However, the challenge here is that the previously mentioned sentiment signals CSV file also contains timestamped sentiment signals. Hence it is necessary to "inject" the appropriate sentiment signal for a particular ticker at the correct time point in the backtest.

This has been achieved by creating a new event called SentimentEvent. It stores a timestamp, a ticker and a sentiment value (which can be a floating-point value, integer or a string) that is sent to the Strategy object in order to generate SignalEvents. The QSTrader code for SentimentEvent is as follows:

class SentimentEvent(Event):
    """
    Handles the event of streaming a "Sentiment" value associated
    with a ticker. Can be used for a generic "date-ticker-sentiment"
    service, often provided by many data vendors.
    """
    def __init__(self, timestamp, ticker, sentiment):
        """
        Initialises the SentimentEvent.

        Parameters:
        timestamp - The timestamp when the sentiment was generated.
        ticker - The ticker symbol, e.g. 'GOOG'.
        sentiment - A string, float or integer value of "sentiment",
            e.g. "bullish", -1, 5.4, etc.
        """
        self.type = EventType.SENTIMENT
        self.timestamp = timestamp
        self.ticker = ticker
        self.sentiment = sentiment

An additional object hierarchy called AbstractSentimentHandler has also been created. This allows subclassing of sentiment handler objects for various vendor APIs, all shared through a common interface. Since sentiment indicators are nearly always "timestamp-ticker-sentiment" tuples, it is useful to create a unified interface.

To handle the Sentdex sample CSV file a SentdexSentimentHandler object has been written into QSTrader.

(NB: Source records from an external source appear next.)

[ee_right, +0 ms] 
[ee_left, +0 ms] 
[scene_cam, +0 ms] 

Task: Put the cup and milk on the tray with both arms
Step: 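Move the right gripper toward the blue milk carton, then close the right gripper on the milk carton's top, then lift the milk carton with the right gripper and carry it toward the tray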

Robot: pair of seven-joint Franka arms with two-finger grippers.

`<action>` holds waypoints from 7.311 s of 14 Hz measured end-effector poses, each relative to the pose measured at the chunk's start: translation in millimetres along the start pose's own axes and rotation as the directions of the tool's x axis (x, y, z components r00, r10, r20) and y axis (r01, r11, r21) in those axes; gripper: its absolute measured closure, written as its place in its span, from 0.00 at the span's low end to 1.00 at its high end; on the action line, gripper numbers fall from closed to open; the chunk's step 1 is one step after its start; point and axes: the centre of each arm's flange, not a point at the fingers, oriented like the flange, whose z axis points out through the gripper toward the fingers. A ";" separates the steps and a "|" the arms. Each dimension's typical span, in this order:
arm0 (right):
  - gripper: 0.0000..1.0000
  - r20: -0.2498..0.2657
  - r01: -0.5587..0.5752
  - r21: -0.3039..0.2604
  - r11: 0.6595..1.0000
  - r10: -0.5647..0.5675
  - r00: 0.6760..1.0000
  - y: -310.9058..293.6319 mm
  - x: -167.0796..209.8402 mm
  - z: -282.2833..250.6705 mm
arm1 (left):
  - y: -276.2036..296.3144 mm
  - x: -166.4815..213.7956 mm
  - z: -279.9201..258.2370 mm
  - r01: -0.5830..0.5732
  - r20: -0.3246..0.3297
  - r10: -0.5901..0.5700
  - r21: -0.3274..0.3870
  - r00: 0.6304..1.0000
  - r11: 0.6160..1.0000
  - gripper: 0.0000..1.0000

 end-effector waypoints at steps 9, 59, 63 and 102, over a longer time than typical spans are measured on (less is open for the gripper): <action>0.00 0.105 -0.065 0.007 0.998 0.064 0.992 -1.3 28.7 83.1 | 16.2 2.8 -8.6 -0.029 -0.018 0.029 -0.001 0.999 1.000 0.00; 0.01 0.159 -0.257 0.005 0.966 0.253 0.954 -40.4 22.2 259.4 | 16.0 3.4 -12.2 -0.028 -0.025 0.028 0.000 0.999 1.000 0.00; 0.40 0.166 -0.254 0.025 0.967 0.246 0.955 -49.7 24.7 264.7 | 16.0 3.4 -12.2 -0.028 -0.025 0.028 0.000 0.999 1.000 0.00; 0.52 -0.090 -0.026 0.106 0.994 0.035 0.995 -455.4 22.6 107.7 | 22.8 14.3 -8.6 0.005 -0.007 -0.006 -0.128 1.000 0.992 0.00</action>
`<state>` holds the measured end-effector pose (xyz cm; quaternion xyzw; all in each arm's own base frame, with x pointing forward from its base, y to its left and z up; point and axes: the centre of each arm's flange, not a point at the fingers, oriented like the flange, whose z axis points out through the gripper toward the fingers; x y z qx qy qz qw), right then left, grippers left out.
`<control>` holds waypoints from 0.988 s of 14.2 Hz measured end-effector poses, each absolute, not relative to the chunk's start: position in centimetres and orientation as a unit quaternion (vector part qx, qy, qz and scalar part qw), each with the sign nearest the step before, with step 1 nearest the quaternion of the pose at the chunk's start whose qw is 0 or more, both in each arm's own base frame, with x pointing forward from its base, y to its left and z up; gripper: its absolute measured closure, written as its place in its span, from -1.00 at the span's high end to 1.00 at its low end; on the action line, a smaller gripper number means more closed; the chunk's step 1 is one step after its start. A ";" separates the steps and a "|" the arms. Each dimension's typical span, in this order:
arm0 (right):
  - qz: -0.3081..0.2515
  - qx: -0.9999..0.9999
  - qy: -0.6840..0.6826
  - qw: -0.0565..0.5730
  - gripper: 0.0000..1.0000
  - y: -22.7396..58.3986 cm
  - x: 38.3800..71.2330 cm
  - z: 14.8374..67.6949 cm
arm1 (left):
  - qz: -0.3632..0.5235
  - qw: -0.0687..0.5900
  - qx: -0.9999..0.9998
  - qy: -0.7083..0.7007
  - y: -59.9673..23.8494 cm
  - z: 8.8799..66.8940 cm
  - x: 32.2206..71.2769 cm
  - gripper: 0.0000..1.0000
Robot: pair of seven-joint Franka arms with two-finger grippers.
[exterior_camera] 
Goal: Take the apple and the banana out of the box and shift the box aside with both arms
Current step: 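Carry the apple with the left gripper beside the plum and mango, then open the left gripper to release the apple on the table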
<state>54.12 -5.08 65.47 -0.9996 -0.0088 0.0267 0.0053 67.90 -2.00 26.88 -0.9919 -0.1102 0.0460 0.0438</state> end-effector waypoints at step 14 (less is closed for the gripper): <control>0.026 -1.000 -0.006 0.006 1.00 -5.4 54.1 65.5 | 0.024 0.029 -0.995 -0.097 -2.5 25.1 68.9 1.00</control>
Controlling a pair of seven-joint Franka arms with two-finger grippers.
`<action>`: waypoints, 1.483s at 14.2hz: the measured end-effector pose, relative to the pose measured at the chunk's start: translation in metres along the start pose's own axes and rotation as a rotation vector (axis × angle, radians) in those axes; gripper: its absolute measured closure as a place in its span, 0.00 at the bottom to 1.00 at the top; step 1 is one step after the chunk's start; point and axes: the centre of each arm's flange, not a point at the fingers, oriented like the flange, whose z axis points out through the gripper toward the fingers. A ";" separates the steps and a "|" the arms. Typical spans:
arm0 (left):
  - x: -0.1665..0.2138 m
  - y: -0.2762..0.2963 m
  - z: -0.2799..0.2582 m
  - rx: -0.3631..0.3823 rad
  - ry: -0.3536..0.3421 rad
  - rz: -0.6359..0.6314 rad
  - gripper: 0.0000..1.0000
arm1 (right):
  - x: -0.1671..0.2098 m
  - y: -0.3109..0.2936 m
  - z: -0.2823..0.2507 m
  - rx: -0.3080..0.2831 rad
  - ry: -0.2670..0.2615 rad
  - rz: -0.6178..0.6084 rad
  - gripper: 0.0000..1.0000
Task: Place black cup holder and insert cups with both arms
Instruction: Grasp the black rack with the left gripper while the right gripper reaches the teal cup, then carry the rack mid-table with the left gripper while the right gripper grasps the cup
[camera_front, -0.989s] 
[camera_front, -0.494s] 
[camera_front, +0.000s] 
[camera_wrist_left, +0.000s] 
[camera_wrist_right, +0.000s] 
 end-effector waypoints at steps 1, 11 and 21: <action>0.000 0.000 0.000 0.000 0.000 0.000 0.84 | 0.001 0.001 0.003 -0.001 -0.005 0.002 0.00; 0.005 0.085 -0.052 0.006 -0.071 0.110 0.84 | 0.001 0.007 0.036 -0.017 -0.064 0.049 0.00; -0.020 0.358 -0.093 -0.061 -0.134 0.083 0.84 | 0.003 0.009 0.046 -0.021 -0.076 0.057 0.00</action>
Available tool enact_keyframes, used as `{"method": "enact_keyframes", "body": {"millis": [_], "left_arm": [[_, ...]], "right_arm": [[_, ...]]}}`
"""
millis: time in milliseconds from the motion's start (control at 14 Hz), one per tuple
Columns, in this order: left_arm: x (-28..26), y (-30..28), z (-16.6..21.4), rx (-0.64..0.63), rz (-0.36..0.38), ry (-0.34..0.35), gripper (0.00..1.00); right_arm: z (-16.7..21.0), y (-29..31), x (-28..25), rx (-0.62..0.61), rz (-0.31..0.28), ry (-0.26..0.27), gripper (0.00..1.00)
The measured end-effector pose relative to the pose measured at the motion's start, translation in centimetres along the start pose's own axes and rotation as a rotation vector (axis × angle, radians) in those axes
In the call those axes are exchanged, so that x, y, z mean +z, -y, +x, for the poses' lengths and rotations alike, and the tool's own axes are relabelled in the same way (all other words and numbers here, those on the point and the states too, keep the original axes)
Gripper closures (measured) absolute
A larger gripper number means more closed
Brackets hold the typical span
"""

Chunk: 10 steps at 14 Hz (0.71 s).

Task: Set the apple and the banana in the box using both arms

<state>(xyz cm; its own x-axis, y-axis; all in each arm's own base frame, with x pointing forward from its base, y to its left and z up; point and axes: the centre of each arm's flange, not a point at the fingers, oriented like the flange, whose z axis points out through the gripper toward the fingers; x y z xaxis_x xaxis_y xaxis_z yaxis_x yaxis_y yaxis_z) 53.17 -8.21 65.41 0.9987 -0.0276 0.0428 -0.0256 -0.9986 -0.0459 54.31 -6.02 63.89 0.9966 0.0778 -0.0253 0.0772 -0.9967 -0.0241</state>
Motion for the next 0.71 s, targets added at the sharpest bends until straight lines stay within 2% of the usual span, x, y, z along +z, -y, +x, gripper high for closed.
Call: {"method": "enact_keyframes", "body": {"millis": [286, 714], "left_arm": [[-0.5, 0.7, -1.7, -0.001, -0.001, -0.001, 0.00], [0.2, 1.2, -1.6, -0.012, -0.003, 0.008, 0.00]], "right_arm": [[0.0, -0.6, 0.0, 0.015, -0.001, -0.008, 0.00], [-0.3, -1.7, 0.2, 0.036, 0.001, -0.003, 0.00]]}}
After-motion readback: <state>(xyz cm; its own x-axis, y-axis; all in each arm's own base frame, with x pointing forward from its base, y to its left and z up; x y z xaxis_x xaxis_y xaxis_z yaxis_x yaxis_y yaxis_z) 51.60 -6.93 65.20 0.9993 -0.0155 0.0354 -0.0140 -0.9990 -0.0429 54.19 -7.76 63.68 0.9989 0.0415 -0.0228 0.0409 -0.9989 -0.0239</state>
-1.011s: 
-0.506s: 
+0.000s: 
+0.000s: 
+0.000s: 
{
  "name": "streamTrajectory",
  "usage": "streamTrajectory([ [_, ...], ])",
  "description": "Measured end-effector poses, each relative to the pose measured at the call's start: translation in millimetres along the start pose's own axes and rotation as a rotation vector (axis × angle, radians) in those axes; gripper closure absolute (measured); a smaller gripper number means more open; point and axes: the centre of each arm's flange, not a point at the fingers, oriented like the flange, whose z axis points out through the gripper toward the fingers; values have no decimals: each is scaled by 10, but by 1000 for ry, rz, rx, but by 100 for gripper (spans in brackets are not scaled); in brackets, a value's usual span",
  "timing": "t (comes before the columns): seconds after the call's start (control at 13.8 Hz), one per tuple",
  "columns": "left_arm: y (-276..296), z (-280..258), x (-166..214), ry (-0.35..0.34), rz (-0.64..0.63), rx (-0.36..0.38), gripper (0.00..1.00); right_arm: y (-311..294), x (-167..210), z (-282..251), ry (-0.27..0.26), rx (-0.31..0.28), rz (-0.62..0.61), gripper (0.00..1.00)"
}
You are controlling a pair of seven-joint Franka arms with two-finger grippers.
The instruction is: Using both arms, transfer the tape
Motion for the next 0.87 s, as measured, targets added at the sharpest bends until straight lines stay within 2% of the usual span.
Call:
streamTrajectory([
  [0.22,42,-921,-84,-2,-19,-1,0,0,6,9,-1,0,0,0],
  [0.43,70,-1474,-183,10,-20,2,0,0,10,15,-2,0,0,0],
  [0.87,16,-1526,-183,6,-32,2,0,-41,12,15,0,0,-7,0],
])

As with most handlers it requires a handle to the events queue, a subset of tickers to act upon as well as a starting and ending date:

class SentdexSentimentHandler(AbstractSentimentHandler):
    """
    SentdexSentimentHandler is designed to provide a backtesting
    sentiment analysis handler for the Sentdex sentiment analysis
    provider (http://sentdex.com/financial-analysis/).

    It uses a CSV file with date-ticker-sentiment tuples/rows.
    Hence in order to avoid implicit lookahead bias a specific
    method is provided "stream_sentiment_events_on_date" that only
    allows sentiment signals to be retrieved for a particular date.
    """
    def __init__(
        self, csv_dir, filename,
        events_queue, tickers=None,
        start_date=None, end_date=None
    ):
        self.csv_dir = csv_dir
        self.filename = filename
        self.events_queue = events_queue
        self.tickers = tickers
        self.start_date = start_date
        self.end_date = end_date
        self.sent_df = self._open_sentiment_csv()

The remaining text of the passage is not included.